A modernização – fenômeno social, econômico, político e cultural do final do século XIX – tem no centro urbano seu mote principal. Apesar do Brasil ter sua população dividida historicamente entre CIDADE e CAMPO, nessa época, esse processo, que relegou antigas tradições à extinção, também se enraizou no meio rural. Levou mais tempo, é verdade, mas a modernização da sociedade burguesa mundo a fora alcançou a terra. O latifundiário conseguiu legalizar sua propriedade a partir de 1850 (Lei das terras). Que propriedades? Como conseguiu tais terras? Trabalhando sol a sol, claro, não foi. O problema é que enquanto esse novo cenário mundial englobava a figura do grande proprietário de terras, o sitiante se via excluído.

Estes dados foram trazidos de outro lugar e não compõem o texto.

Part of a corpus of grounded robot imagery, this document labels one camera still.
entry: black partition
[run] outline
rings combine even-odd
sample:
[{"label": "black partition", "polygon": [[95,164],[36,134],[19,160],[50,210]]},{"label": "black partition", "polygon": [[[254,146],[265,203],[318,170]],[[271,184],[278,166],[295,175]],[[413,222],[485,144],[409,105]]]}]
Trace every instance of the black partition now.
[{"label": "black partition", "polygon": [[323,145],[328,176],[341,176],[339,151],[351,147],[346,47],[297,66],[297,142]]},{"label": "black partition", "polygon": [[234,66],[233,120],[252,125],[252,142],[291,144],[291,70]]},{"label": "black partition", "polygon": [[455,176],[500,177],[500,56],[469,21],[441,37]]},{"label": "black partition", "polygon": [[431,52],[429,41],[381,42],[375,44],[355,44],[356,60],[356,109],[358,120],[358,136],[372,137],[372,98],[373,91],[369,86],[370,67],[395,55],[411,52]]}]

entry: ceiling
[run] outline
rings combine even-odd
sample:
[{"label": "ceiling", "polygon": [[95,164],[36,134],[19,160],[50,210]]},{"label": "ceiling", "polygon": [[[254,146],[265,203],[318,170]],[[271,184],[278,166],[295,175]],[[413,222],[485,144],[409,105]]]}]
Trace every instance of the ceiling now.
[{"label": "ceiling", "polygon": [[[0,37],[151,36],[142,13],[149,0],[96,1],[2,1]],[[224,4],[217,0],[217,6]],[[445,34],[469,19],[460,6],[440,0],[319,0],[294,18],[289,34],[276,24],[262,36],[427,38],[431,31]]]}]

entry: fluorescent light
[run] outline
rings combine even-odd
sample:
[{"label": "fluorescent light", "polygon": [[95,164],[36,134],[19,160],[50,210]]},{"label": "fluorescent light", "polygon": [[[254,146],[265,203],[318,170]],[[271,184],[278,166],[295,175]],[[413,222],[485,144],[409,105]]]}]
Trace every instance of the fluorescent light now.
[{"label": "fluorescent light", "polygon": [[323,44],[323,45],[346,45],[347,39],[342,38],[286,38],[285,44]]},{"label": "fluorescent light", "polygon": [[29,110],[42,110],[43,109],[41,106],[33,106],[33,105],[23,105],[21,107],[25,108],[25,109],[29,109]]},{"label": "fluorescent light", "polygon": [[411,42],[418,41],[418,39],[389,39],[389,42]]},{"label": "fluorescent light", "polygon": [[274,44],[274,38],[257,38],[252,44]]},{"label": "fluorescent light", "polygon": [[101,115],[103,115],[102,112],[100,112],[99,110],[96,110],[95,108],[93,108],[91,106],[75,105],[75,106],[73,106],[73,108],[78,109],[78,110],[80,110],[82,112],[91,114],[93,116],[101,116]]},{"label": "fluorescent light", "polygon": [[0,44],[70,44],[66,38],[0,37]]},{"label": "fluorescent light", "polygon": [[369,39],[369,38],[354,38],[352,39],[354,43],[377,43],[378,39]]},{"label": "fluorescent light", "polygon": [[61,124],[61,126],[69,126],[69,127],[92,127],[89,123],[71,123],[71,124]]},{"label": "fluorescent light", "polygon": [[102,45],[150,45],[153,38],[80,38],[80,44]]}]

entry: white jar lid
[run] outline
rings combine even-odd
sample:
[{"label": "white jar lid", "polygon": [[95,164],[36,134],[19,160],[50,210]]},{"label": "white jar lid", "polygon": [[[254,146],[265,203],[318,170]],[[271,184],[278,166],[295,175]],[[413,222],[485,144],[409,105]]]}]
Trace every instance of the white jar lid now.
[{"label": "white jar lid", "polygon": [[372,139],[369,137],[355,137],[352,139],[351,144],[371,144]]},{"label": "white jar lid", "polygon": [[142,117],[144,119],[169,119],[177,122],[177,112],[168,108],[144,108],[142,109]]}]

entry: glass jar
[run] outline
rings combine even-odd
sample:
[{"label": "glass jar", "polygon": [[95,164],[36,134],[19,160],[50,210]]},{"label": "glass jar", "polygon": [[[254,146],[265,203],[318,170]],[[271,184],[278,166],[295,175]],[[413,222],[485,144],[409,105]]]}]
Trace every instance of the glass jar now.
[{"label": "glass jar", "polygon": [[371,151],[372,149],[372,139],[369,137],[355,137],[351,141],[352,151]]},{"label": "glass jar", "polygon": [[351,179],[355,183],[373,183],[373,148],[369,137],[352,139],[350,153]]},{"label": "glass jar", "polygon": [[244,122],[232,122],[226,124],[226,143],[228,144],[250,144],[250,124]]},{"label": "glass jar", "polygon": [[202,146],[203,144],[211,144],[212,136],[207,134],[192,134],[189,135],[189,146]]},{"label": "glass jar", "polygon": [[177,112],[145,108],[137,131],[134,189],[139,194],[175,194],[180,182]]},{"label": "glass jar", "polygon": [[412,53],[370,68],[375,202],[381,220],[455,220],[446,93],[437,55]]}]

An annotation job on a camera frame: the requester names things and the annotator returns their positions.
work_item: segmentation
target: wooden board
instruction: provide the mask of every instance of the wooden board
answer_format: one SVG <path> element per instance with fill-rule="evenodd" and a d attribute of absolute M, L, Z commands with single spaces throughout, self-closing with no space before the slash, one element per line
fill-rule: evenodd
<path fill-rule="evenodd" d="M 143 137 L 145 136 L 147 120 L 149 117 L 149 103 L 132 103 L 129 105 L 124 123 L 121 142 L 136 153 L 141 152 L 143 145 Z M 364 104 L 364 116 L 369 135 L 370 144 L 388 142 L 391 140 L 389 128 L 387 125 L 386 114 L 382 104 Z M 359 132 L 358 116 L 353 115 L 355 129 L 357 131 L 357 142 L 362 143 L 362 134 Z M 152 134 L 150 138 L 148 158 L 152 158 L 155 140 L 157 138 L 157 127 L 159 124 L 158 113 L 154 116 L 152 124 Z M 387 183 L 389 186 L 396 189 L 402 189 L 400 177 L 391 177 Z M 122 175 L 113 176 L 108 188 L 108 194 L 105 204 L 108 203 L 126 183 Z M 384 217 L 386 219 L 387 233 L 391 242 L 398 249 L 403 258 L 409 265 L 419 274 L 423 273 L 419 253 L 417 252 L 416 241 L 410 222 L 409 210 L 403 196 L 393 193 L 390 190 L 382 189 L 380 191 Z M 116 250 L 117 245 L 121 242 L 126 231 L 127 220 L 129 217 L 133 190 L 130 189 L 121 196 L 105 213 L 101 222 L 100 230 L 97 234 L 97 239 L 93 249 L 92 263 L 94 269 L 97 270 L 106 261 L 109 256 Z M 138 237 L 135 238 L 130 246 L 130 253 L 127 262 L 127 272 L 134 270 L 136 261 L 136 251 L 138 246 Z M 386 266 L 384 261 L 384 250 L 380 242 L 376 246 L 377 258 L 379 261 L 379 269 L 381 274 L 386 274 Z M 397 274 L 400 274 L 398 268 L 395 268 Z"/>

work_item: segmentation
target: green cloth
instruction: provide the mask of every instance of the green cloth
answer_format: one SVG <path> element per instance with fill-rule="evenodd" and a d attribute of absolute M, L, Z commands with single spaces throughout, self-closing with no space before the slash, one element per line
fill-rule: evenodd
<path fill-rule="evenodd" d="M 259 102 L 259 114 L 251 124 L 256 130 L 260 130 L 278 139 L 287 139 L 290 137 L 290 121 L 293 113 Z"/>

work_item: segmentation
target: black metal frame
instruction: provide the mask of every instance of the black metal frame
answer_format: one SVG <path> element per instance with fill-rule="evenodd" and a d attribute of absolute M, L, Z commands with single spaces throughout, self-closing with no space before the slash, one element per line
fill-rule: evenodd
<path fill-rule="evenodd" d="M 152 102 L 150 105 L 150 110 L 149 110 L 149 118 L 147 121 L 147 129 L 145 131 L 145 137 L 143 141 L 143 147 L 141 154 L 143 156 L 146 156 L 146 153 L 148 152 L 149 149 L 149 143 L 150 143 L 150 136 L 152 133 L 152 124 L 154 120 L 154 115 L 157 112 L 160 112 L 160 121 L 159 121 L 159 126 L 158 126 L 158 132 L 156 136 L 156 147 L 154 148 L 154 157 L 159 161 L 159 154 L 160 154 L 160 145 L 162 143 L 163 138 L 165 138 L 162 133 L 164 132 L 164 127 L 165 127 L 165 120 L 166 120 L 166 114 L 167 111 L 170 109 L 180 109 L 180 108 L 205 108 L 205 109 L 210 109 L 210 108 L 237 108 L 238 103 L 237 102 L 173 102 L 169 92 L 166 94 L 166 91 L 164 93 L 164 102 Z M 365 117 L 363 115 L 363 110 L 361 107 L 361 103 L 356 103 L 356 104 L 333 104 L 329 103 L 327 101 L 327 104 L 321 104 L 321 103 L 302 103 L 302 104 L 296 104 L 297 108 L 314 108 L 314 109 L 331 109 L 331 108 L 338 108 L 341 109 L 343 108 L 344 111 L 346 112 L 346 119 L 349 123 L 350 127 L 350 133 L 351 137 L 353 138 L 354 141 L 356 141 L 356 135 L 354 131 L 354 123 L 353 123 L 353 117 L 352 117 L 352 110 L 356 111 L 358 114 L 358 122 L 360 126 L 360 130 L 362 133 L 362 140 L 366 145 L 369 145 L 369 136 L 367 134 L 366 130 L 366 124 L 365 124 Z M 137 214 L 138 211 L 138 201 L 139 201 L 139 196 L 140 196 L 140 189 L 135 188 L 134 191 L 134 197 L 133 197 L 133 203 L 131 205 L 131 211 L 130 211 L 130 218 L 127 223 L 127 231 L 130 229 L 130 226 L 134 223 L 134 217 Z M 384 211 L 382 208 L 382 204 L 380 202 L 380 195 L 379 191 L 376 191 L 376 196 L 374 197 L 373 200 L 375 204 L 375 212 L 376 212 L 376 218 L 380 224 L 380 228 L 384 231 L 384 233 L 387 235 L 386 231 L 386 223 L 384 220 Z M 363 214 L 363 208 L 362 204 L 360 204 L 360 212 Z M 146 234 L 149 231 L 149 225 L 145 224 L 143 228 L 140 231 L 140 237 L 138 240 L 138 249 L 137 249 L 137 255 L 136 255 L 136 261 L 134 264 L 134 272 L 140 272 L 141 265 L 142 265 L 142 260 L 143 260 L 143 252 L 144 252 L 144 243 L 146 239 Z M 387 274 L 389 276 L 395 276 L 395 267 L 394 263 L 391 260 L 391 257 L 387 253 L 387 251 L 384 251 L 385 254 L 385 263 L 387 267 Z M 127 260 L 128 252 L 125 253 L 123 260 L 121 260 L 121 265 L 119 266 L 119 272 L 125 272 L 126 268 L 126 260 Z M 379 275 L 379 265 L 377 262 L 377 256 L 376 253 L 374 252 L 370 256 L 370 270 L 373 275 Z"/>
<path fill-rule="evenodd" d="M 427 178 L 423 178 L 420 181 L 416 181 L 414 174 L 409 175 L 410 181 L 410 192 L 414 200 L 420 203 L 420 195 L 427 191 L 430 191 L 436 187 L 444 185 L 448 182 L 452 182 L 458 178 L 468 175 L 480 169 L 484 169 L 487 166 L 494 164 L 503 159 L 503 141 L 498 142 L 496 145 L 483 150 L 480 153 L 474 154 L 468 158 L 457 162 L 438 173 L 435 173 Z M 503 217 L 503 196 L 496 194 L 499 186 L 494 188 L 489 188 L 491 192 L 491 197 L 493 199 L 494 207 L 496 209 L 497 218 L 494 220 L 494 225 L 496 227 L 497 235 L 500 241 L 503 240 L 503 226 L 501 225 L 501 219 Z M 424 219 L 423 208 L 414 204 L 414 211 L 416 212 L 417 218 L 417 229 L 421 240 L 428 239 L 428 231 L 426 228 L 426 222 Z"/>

Com mão-de-obra familiar, sem apego a um local, mudando, se mesclando à realidade da região em que vive, o caipira encontrou apoio apenas em outro caipira. Essas relações vicinais mantiveram as tradições desse grupo social. De qualquer forma, porém, não foram capazes de brecar o avanço da modernidade. Invariavelmente, suas pequenas propriedades acabavam nas mãos de latifundiários. E toca o caipira a cair no mundo. Erroneamente, essa não “permanência” alçou o caipira à condição de vagabundo, daquele impróprio para o trabalho. Imagem estilizada no famoso personagem Jeca Tatu, criado por Monteiro Lobato no início do século XX. O que se precisa dizer é que esse caipira seguia uma lógica própria que não a imposta pela “fábrica”. Seu dia não conta, segue, nasce pelo tilintar dos relógios fabris. Seu ano não é contado pelo calendário burguês do trabalho. O caipira, como trabalhador do campo, segue a lógica da natureza e seu tempo. Nasceu o sol, hora de trabalhar. Mas, agora, trabalhar onde?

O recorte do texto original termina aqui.